WHAT THE TASK ASKS:
Only one span of the listing below should come back. It runs from the line with "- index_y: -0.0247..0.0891" through the line with "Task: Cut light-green", and each of its lines must be reproduced exactly.

COLLECTED DATA:
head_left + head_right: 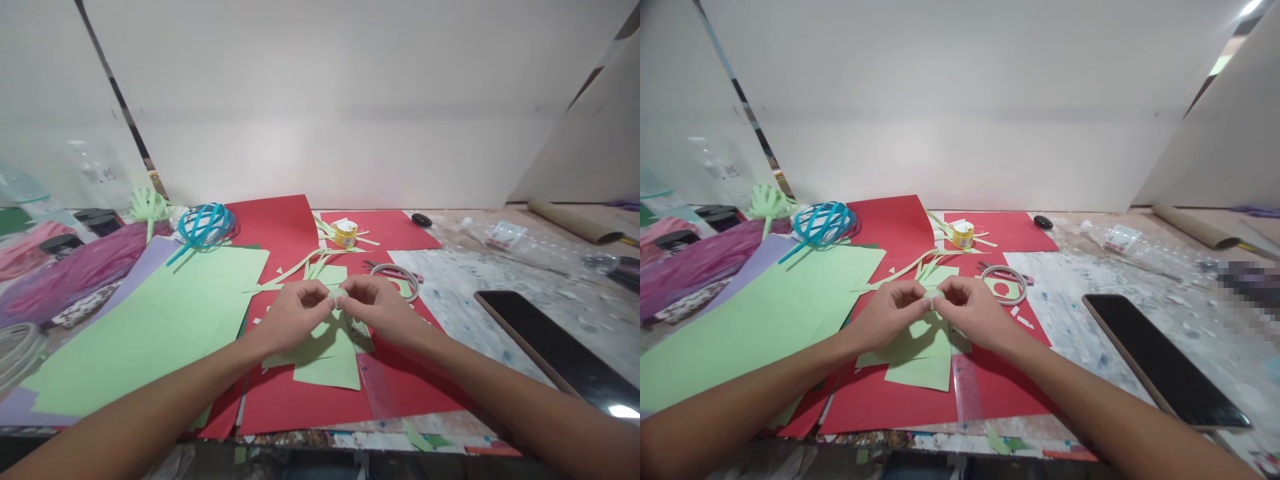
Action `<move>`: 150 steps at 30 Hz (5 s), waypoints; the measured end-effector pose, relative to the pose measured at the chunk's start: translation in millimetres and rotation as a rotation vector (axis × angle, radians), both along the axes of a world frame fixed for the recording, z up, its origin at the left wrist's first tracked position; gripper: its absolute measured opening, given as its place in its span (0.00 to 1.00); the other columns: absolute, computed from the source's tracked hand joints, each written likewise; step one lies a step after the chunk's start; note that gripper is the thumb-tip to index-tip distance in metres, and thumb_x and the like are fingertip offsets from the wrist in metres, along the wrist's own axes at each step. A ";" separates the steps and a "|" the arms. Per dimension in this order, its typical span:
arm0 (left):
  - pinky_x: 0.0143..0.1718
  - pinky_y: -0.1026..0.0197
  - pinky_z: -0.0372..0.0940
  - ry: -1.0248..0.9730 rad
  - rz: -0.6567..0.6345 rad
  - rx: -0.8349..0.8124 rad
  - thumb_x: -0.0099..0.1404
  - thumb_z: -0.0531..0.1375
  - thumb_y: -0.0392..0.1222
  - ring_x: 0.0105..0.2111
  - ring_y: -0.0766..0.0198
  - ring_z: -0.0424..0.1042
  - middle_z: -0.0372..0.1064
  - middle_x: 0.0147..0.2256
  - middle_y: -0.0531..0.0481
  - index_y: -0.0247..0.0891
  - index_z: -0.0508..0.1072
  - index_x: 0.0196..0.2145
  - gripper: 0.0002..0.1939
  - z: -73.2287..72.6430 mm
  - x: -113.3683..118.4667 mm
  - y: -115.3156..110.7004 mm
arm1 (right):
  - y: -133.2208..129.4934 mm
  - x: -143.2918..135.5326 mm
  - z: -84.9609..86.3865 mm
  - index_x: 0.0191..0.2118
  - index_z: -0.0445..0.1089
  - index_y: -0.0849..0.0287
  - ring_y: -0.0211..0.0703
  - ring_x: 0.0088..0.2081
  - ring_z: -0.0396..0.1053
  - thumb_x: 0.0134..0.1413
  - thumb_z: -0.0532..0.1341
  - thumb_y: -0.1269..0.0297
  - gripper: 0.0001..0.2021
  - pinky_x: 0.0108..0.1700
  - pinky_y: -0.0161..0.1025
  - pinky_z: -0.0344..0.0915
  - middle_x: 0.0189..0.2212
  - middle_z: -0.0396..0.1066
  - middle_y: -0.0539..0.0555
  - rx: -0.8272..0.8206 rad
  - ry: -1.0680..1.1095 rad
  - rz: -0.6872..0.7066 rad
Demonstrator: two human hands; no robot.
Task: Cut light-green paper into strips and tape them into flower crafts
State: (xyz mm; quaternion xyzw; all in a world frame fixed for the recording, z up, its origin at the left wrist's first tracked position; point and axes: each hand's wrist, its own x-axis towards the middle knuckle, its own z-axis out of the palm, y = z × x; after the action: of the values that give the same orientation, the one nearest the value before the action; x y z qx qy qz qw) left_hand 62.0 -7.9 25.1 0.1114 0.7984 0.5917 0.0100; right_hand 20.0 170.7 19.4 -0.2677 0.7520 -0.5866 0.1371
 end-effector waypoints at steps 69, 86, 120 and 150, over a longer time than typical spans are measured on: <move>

REPLY TO THE EXERCISE:
  - index_y: -0.0247..0.0891
  - index_z: -0.0508..0.1072
  - index_x: 0.0196..0.2145
  - gripper: 0.0002..0.1939
  - z: -73.2287..72.6430 mm
  - x: -113.3683..118.4667 mm
  - y: -115.3156..110.7004 mm
arm1 (right):
  - y: -133.2208..129.4934 mm
  - x: -143.2918..135.5326 mm
  - z: -84.9609..86.3865 mm
  - index_x: 0.0191..0.2118
  - index_z: -0.0445..0.1089
  - index_y: -0.0849..0.0287
  - ring_y: -0.0211..0.0703
  - ring_x: 0.0088..0.2081
  - ring_z: -0.0396..0.1053
  - thumb_x: 0.0134..0.1413
  - thumb_z: -0.0532..0.1341
  - thumb_y: -0.1269..0.0297
  - gripper: 0.0001..0.2021
  - pinky_x: 0.0108..0.1700
  - pinky_y: -0.0161..0.1025
  - pinky_z: -0.0344..0.0915
  - middle_x: 0.0189..0.2212
  - middle_z: -0.0396..0.1066
  - middle_y: -0.0539..0.0555
  - rx: -0.8272..0.8206 rad
  - ry: -1.0680..1.1095 rad
  - rz: -0.6872..0.7066 rad
Demonstrator: two human hands; no robot.
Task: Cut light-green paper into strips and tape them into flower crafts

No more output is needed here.